- [REQUIRED WORK] Your answer should consist of all lines in the listing that hold the word "comes".

- [WORKING DATA]
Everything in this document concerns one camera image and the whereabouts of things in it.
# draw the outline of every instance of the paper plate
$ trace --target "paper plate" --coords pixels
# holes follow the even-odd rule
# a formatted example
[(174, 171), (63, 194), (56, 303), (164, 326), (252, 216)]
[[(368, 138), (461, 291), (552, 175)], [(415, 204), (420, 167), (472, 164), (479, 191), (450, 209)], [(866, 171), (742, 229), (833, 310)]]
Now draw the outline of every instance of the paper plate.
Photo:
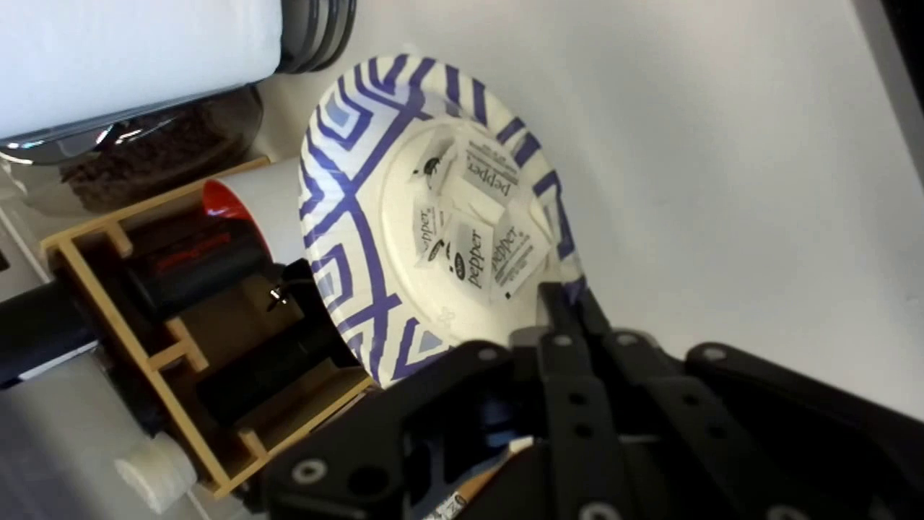
[(461, 342), (508, 343), (545, 323), (538, 282), (583, 281), (539, 141), (456, 66), (359, 63), (320, 97), (301, 158), (306, 259), (378, 385)]

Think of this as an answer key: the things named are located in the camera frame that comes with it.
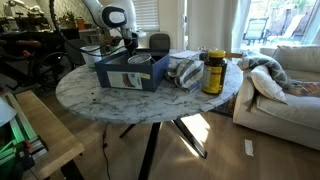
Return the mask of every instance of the window blind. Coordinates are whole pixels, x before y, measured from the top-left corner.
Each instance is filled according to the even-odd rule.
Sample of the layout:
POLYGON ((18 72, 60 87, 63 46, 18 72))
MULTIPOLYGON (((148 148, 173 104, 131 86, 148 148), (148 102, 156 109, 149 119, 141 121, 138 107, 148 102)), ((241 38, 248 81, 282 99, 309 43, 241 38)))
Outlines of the window blind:
POLYGON ((136 9, 137 28, 159 30, 158 0, 133 0, 136 9))

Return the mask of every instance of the white cloth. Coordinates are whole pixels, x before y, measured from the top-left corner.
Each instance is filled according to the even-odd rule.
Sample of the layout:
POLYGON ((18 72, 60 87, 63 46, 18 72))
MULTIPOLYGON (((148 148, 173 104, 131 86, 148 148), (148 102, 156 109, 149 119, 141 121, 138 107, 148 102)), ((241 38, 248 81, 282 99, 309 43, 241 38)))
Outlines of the white cloth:
POLYGON ((203 61, 184 59, 174 60, 170 63, 167 70, 167 77, 174 80, 174 83, 188 91, 192 92, 202 84, 203 61))

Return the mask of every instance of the wooden floor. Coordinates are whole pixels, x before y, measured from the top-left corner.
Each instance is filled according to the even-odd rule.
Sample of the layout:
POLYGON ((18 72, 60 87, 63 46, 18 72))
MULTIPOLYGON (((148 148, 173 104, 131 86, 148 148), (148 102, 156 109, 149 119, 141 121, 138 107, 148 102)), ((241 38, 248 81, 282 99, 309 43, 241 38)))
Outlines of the wooden floor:
MULTIPOLYGON (((109 172, 112 180, 136 180, 139 176, 150 124, 134 127, 102 124, 77 117, 60 106, 54 92, 40 99, 85 147, 75 162, 86 180, 107 180, 102 150, 106 129, 109 172)), ((172 122, 162 124, 150 172, 151 180, 317 180, 320 151, 278 139, 232 123, 232 119, 207 112, 183 119, 208 152, 202 159, 180 138, 172 122), (245 139, 253 142, 253 156, 246 155, 245 139)), ((63 179, 61 172, 52 180, 63 179)))

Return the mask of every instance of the gray blanket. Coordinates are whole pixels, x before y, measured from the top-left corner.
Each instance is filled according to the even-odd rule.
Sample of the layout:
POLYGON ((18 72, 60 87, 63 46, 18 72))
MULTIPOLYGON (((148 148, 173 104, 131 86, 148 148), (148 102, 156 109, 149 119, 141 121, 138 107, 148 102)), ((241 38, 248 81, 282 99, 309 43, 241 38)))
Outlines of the gray blanket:
POLYGON ((265 65, 270 72, 274 81, 281 87, 286 87, 288 84, 288 76, 282 69, 281 65, 272 57, 263 55, 257 51, 246 51, 244 57, 238 62, 241 69, 253 69, 258 65, 265 65))

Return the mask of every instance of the wooden bench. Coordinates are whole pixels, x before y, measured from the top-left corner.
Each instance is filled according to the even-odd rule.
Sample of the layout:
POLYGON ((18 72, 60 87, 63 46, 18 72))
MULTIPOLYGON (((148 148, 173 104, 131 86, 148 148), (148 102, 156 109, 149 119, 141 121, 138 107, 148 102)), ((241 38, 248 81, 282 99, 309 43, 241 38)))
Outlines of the wooden bench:
POLYGON ((35 160, 32 168, 38 179, 45 179, 84 151, 83 145, 31 91, 16 95, 32 128, 47 144, 49 152, 35 160))

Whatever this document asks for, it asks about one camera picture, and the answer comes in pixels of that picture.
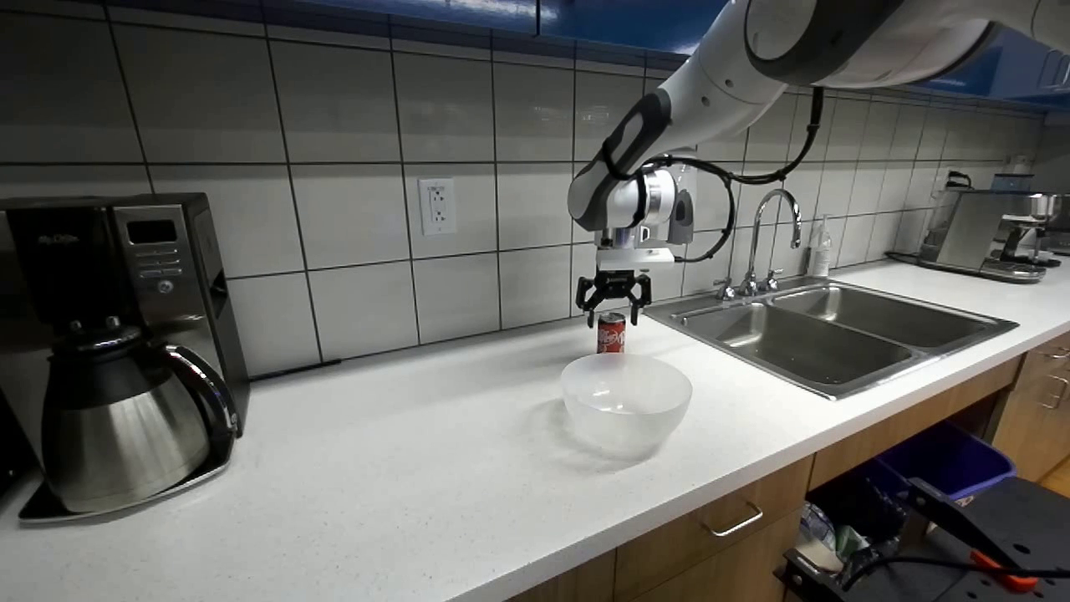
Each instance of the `white tile wall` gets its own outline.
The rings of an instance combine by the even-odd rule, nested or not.
[[[311,275],[326,361],[418,344],[412,264]]]
[[[309,267],[409,258],[402,163],[294,167]]]
[[[266,42],[116,26],[147,161],[283,161]]]
[[[0,161],[140,161],[108,23],[0,16]]]
[[[495,254],[416,259],[422,341],[464,337],[497,326]]]
[[[490,64],[398,54],[406,161],[490,161]]]
[[[398,161],[392,54],[274,42],[290,161]]]
[[[252,375],[321,361],[304,275],[232,282],[232,299]]]
[[[145,10],[78,16],[91,21],[0,6],[0,193],[204,190],[255,375],[577,315],[574,276],[591,276],[596,246],[570,220],[570,181],[664,76]],[[798,151],[806,121],[809,92],[790,90],[755,128],[694,151],[770,171]],[[804,244],[824,218],[836,264],[915,250],[951,167],[976,181],[1025,171],[1041,129],[1030,109],[829,92],[813,154],[785,181]],[[456,181],[456,233],[424,233],[424,177]],[[680,177],[698,228],[684,250],[703,254],[727,190]],[[736,238],[704,264],[654,267],[658,299],[742,276],[761,186],[736,197]],[[804,269],[790,233],[790,212],[770,206],[758,276]]]

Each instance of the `wall outlet cover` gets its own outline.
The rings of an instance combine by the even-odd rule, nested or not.
[[[422,181],[424,233],[457,233],[457,186],[456,181]]]

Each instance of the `kitchen counter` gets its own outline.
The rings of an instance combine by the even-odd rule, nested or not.
[[[654,319],[632,352],[694,399],[645,462],[572,445],[558,371],[596,335],[553,325],[262,380],[235,464],[155,507],[67,528],[0,515],[0,598],[505,598],[855,433],[1070,326],[1070,269],[1001,283],[882,264],[836,282],[1019,326],[845,402]]]

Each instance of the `stainless steel sink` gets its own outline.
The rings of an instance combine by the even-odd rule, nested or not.
[[[772,294],[770,299],[772,308],[871,329],[877,337],[915,346],[923,353],[961,352],[1013,326],[1013,319],[951,311],[923,299],[827,282]]]
[[[933,353],[1013,326],[988,315],[827,282],[748,299],[675,299],[645,315],[827,399],[845,399]]]

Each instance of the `stainless steel kettle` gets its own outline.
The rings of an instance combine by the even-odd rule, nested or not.
[[[41,453],[69,512],[130,507],[204,462],[226,462],[232,447],[226,383],[198,353],[140,329],[52,346]]]

- [PROBLEM SOLUTION]
Think of this as an answer key: the things named are located in the camera frame that comes with it.
Whatever this document asks for, it asks about one camera picture, and the answer comes in pixels of that picture.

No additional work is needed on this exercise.